X: ‘Door jou zit ik op werkgebied enorm in de lift. Alles wat ik wilde komt uit. Voor SBS ga ik het grote showprogramma Vrienden van Amstel zingen Kroonjuwelen presenteren, en voor de TROS ga ik ook een nieuw muzikaal programma doen: Kamer 9. En er is nu ook een nieuwe single met een duidelijk ander geluid. Minder gepolijst dan vroeger. Pop met ballen noem ik het zelf.’ S: ‘Zakelijk gezien ben jij voor mij een product dat ik optimaal in de markt moet zetten, hoe stom dat misschien ook klinkt. Maar het kost me geen enkele moeite om de schakelaar naar privé om te zetten omdat we bijna nooit meetings samen hebben. Als we bij elkaar zijn, ben je gewoon mijn geliefde en de vader van Dex. Ik probeer mijn agenda ook zo goed mogelijk op de jouwe af te stemmen. Vergaderingen plan ik bij voorkeur op de avonden dat jij weg bent. Dan zorgt onze au pair voor Dex.’ X: ‘Ons weekend is op zondag en maandag. Die dagen zijn heilig. Al maken we ook regelmatig een kort tripje door de week. Een andere stad verkennen, lekker samen eten… S: ‘Dex gaat ook vaak mee. Hij is onze grote liefde. Ik kijk er ’s avonds alweer naar uit dat hij ’s ochtends wakker wordt.’ X: ‘Het mooie vind ik dat ook jouw band met Sem nog steeds groeit, en dat Sem en Dex zo gek zijn op elkaar.’ S: ‘Dex lacht om niemand harder dan om zijn grote broer.’ X: ‘Als we samen in bed liggen met de jongens tussen ons in, denk ik: dit is geluk.’
Xander & Sophie
Xander de Buisonjé werd op 19 juli 1973 geboren in Voorburg. Hij brak door als voorman van de Maastrichtse band Volumia!, die in april 2002 zijn laatste optreden gaf. Inmiddels maakte De Buisonjé drie solo-cd’s. Sinds 2010 presenteert hij het muziekspektakel Vrienden van Amstel Live. Dit jaar zal hij ook Vrienden van Amstel zingen Kroonjuwelen (SBS) en Kamer 9 (TROS) presenteren. Een vierde solo-cd is op komst.
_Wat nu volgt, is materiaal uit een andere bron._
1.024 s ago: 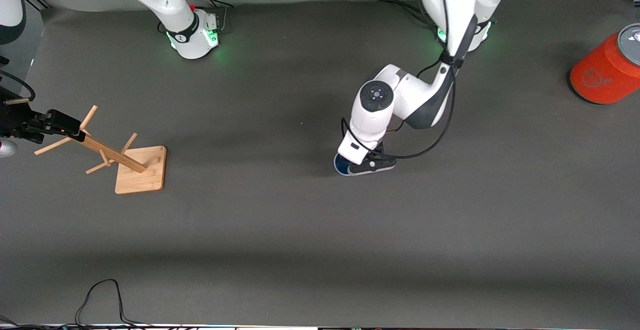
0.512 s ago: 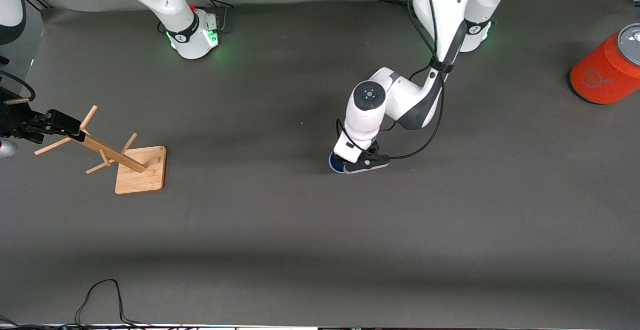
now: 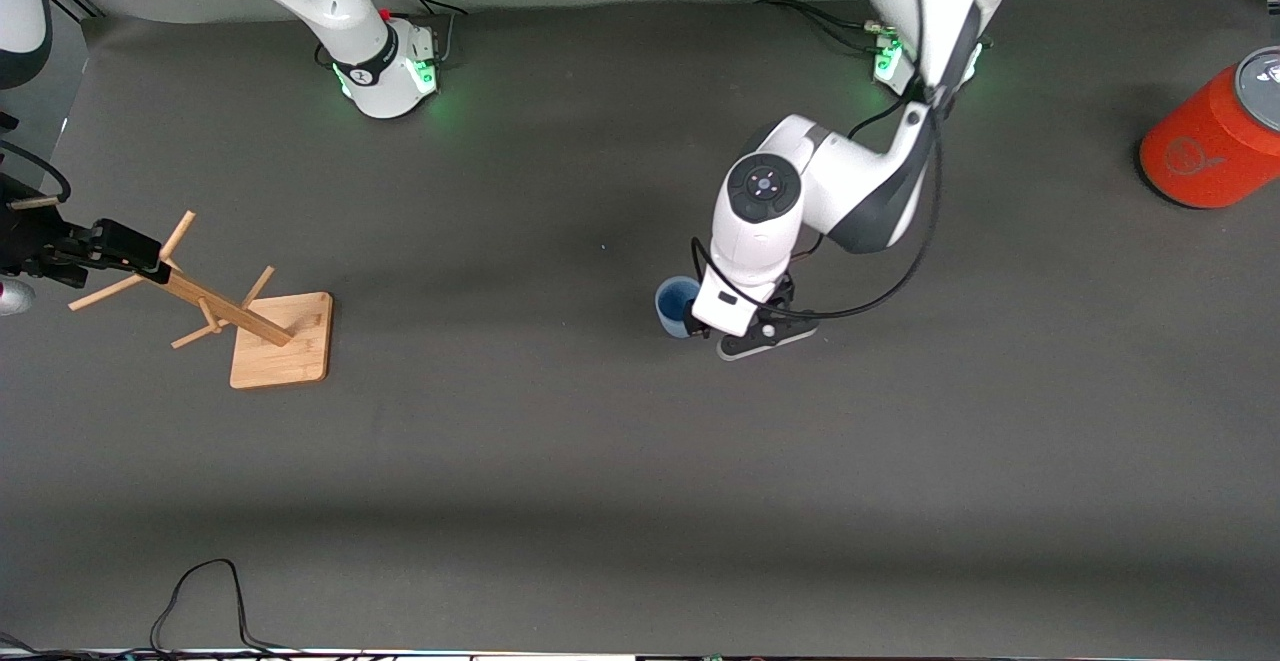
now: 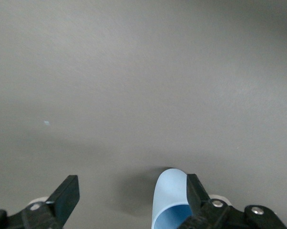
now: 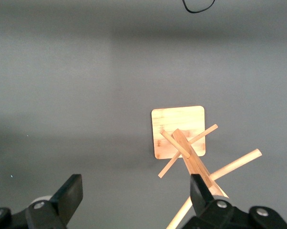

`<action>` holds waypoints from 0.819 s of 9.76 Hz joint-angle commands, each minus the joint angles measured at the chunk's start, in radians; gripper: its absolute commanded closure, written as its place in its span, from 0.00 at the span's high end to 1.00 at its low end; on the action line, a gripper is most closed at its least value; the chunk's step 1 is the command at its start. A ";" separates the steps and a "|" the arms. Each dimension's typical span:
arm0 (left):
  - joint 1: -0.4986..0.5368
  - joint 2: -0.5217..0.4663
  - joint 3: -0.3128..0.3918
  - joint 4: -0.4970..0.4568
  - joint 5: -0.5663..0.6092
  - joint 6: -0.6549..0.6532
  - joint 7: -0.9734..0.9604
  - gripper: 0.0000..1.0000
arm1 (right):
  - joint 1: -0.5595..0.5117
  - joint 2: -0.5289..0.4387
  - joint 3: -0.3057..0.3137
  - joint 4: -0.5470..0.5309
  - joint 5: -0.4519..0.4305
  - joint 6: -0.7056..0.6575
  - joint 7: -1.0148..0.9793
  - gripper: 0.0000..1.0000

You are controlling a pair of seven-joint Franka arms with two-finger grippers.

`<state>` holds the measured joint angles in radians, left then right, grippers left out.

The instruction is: Rotate and upright cup with both arms

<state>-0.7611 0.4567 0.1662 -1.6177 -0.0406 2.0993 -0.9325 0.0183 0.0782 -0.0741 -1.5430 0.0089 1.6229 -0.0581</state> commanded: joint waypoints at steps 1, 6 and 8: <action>0.055 -0.010 0.024 0.137 0.016 -0.157 0.004 1.00 | -0.006 -0.015 0.005 -0.005 -0.007 -0.005 -0.022 1.00; 0.290 -0.171 0.067 0.134 0.030 -0.336 0.418 1.00 | -0.006 -0.015 0.005 -0.006 -0.007 -0.005 -0.023 1.00; 0.371 -0.226 0.078 0.133 0.033 -0.411 0.594 1.00 | -0.006 -0.015 0.005 -0.003 -0.007 -0.005 -0.022 1.00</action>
<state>-0.4228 0.2822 0.2467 -1.4673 -0.0198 1.7338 -0.4280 0.0183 0.0782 -0.0729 -1.5430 0.0089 1.6229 -0.0581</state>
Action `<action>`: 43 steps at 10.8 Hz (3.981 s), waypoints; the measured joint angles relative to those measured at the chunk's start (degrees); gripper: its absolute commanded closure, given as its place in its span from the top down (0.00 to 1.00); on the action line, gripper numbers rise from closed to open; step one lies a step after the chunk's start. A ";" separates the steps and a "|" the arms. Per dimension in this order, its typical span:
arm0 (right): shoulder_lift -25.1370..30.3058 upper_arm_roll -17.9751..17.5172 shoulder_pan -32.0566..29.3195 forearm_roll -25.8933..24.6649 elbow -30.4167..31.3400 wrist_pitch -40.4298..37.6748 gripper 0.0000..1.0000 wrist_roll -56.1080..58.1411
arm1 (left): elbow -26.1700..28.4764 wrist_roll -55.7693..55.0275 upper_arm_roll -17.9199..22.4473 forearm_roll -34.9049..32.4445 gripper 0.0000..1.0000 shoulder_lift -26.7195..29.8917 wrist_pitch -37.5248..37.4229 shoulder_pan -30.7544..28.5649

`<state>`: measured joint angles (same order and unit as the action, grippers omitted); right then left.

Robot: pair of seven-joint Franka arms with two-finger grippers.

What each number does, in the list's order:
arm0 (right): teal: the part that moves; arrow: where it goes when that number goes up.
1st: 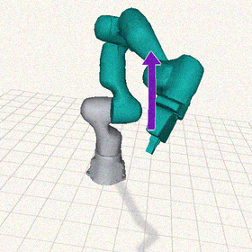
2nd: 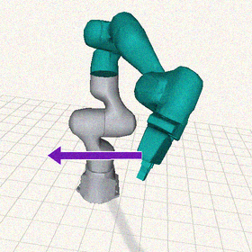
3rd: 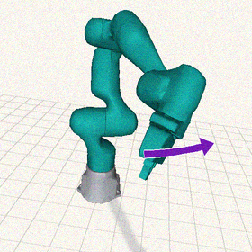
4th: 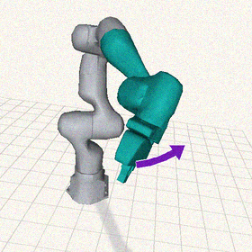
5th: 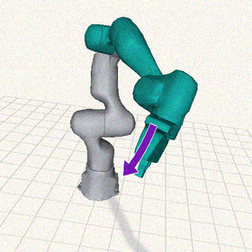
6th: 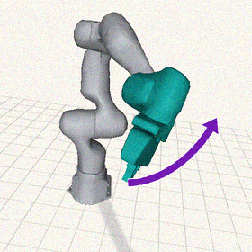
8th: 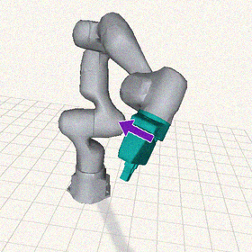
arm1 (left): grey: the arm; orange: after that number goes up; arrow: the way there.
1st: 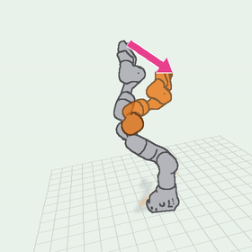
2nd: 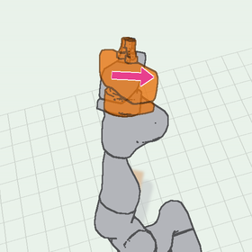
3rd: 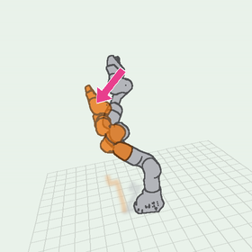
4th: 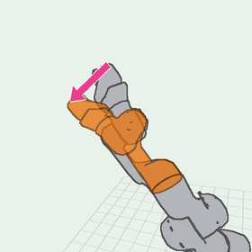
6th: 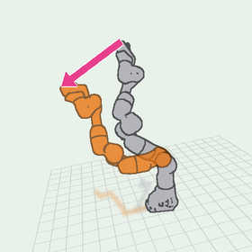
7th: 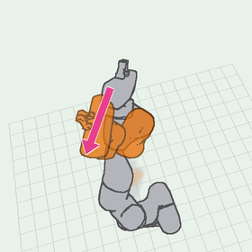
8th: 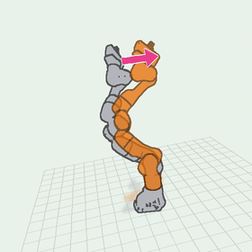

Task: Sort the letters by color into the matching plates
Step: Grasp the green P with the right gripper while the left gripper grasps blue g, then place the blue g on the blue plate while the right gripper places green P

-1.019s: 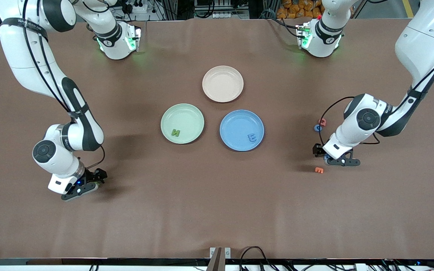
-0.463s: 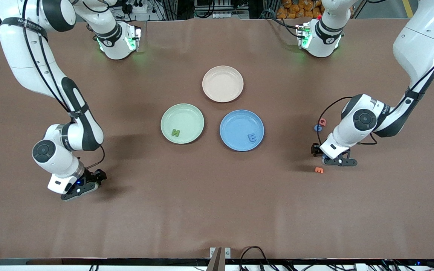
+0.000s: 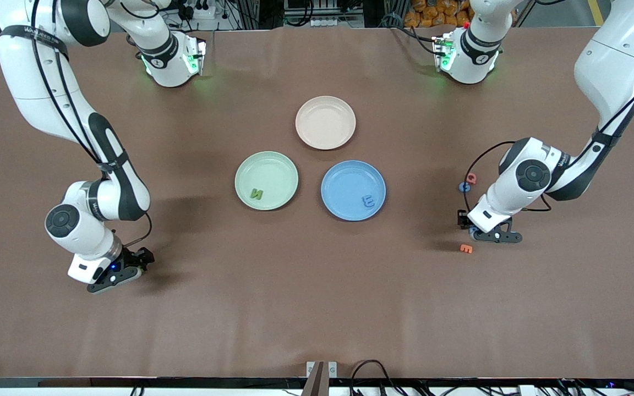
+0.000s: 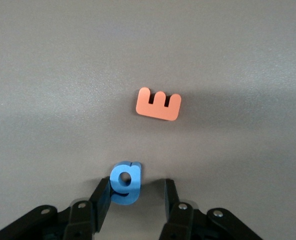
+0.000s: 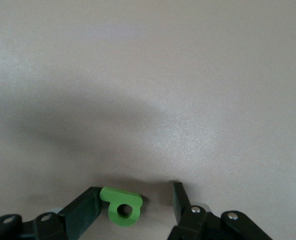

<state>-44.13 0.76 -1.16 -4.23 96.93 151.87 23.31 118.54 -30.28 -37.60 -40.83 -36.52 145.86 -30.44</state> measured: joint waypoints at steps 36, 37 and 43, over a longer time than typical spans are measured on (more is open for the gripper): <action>3.07 -1.00 -2.74 -0.04 -0.83 -4.16 0.31 0.04 | -26.81 -41.80 5.12 14.30 1.00 -7.59 -21.27 41.29; 4.74 -1.32 -2.72 0.07 -0.91 -7.95 0.31 -0.25 | -27.16 -41.80 5.12 14.30 1.00 -6.96 -22.63 41.04; 12.49 -2.32 1.26 10.37 0.00 -20.59 0.31 -9.45 | -27.26 -41.69 5.26 17.66 1.00 1.08 -32.71 34.84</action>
<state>-31.64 -1.56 0.09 6.15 96.93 131.28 13.86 91.28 -71.98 -32.34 -23.17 -35.43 113.15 4.40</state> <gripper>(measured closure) 0.683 0.000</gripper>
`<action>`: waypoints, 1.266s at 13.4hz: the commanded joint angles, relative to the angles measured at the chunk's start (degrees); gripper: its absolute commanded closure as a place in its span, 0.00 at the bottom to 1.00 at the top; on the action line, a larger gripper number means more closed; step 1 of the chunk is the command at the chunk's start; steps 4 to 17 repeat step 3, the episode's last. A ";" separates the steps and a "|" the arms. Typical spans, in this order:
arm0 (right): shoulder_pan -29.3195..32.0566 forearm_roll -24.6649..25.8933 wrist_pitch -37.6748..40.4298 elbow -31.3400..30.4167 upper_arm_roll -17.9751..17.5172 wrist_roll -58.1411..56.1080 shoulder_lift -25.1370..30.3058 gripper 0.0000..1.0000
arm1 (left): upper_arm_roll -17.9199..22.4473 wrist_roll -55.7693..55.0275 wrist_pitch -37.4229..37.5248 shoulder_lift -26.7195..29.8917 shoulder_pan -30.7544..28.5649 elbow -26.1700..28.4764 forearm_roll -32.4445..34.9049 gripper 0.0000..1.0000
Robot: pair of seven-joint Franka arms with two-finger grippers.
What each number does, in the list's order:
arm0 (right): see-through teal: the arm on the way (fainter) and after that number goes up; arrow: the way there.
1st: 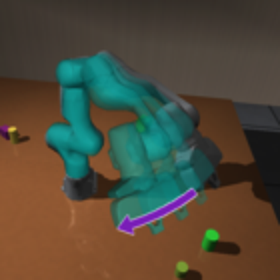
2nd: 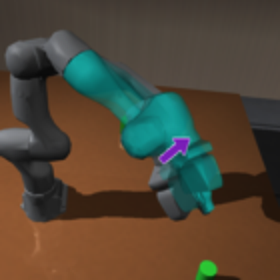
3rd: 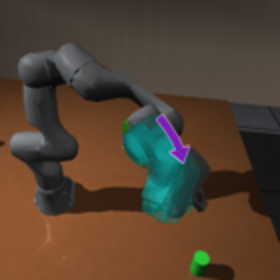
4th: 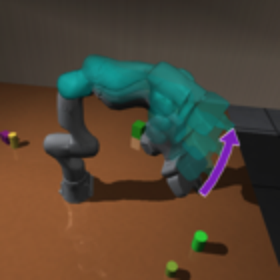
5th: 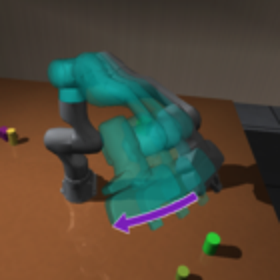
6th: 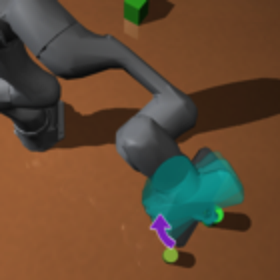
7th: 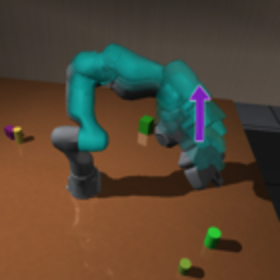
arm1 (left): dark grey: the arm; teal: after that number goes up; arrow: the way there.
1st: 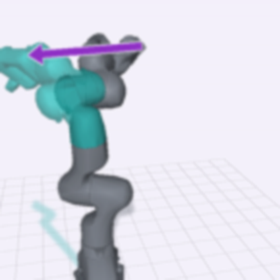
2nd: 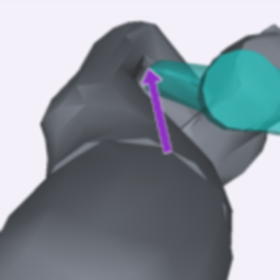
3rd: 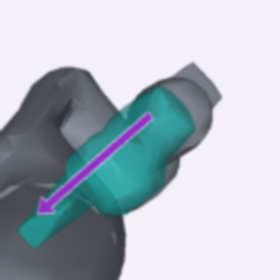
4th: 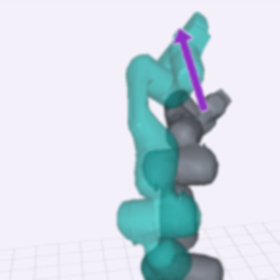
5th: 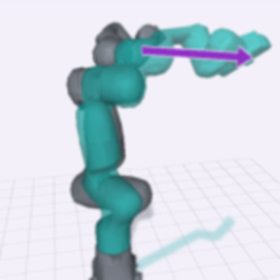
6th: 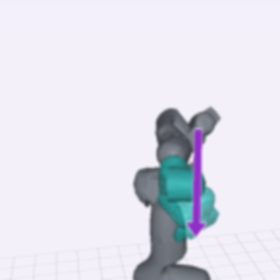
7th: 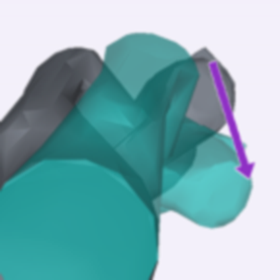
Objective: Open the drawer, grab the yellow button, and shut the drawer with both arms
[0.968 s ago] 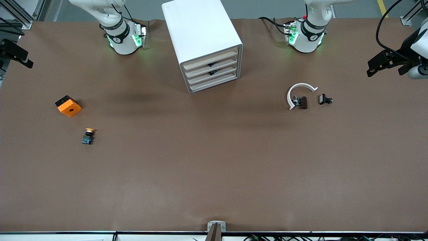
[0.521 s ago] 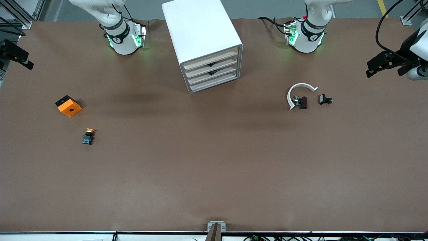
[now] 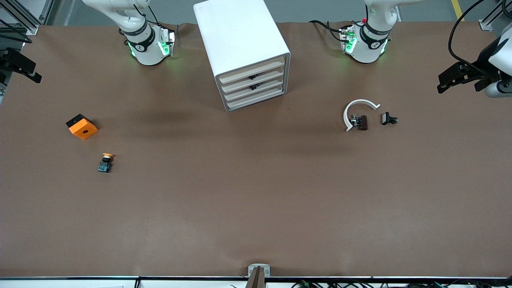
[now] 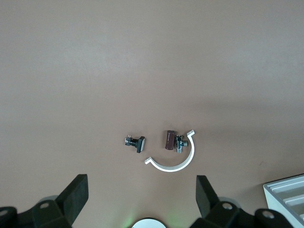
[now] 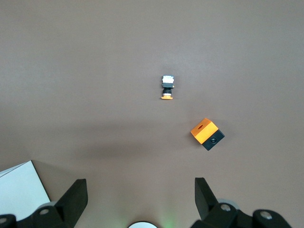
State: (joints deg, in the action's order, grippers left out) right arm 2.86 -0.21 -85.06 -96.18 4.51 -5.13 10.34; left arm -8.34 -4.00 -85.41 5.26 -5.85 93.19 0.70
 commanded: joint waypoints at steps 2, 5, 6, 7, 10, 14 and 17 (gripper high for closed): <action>-0.40 0.12 -0.37 -1.90 0.23 -0.05 1.88 0.00 | -0.01 0.93 1.12 0.10 0.05 -0.82 0.18 0.00; -0.40 0.12 -0.29 -1.90 0.23 -0.05 1.88 0.00 | -0.01 0.93 1.21 0.10 0.05 -0.82 0.18 0.00; -0.40 0.12 -0.29 -1.90 0.23 -0.05 1.88 0.00 | -0.01 0.93 1.21 0.10 0.05 -0.82 0.18 0.00; -0.40 0.12 -0.29 -1.90 0.23 -0.05 1.88 0.00 | -0.01 0.93 1.21 0.10 0.05 -0.82 0.18 0.00; -0.40 0.12 -0.29 -1.90 0.23 -0.05 1.88 0.00 | -0.01 0.93 1.21 0.10 0.05 -0.82 0.18 0.00; -0.40 0.12 -0.29 -1.90 0.23 -0.05 1.88 0.00 | -0.01 0.93 1.21 0.10 0.05 -0.82 0.18 0.00; -0.40 0.12 -0.29 -1.90 0.23 -0.05 1.88 0.00 | -0.01 0.93 1.21 0.10 0.05 -0.82 0.18 0.00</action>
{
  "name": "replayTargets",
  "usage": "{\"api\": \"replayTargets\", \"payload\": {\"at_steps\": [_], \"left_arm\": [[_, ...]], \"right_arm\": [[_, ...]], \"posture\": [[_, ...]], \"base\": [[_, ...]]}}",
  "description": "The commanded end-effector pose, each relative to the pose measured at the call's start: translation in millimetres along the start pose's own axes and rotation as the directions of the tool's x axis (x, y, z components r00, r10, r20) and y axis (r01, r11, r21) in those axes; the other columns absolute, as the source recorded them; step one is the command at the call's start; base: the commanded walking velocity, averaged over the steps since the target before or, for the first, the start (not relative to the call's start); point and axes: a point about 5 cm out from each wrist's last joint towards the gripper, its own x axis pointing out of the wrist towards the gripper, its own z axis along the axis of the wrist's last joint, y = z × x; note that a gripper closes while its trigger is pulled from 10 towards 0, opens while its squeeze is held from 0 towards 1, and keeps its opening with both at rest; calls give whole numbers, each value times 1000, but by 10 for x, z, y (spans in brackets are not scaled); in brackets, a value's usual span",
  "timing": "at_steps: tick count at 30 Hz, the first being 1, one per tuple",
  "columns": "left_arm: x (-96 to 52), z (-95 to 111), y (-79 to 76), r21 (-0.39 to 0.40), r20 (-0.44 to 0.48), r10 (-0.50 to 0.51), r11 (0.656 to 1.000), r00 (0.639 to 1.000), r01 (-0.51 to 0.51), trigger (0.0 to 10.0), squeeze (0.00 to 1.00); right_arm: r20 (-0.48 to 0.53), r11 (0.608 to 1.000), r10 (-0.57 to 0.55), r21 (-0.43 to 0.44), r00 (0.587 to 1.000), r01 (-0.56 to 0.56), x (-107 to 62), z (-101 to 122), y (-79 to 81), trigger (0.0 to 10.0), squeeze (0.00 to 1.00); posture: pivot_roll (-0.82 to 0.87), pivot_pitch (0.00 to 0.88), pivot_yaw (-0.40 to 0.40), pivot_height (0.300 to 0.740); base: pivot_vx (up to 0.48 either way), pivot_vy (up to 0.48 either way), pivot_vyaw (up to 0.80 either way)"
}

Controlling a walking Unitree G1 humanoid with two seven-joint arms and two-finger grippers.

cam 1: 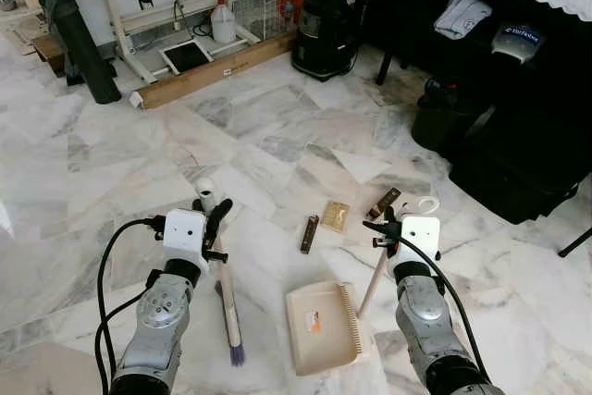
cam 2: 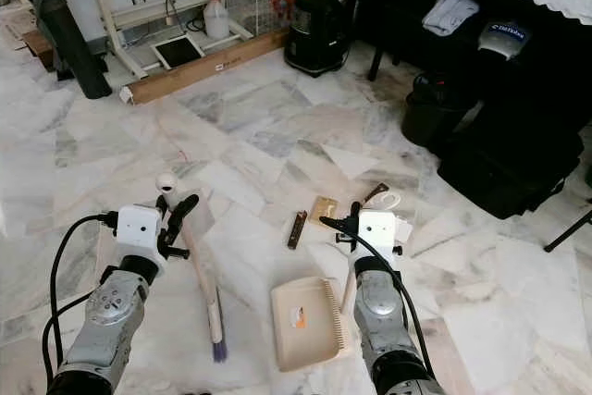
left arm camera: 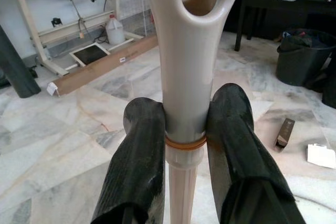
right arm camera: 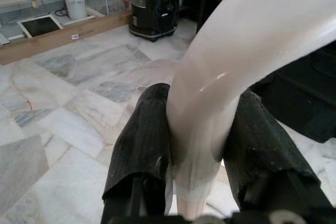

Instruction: Sweep floor

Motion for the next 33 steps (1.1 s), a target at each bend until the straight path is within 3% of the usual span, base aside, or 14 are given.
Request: {"api": "replayTargets", "payload": {"at_steps": [1, 8, 33], "left_arm": [[-6, 39, 17, 22, 16, -5, 1000, 1000, 5, 10000, 0], [-25, 27, 31, 27, 14, 8, 1000, 1000, -9, 10000, 0], [5, 117, 54, 54, 65, 36, 998, 997, -40, 10000, 0]], "right_arm": [[52, 1000, -4, -2, 999, 4, 45, 108, -15, 10000, 0], [22, 1000, 17, -5, 1000, -17, 37, 64, 1, 10000, 0], [28, 999, 53, -3, 998, -53, 11, 51, 72, 10000, 0]], "posture": [[39, 117, -52, 740], [42, 107, -54, 740], [45, 70, -57, 740]], "base": [[281, 0, 0], [289, 0, -513], [291, 0, 0]]}}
Sophie Steger werd op 10 juni 1978 geboren in Périgueux (Frankrijk). Ze studeerde Sociaal Wetenschappelijke Informatica aan de Universiteit van Amsterdam. Ze begon als project manager, werd account manager en werkte tot slot als publishing manager bij een mediabureau in Amsterdam. Inmiddels is ze strategisch manager binnen het bedrijf Bizon on Stage B.V.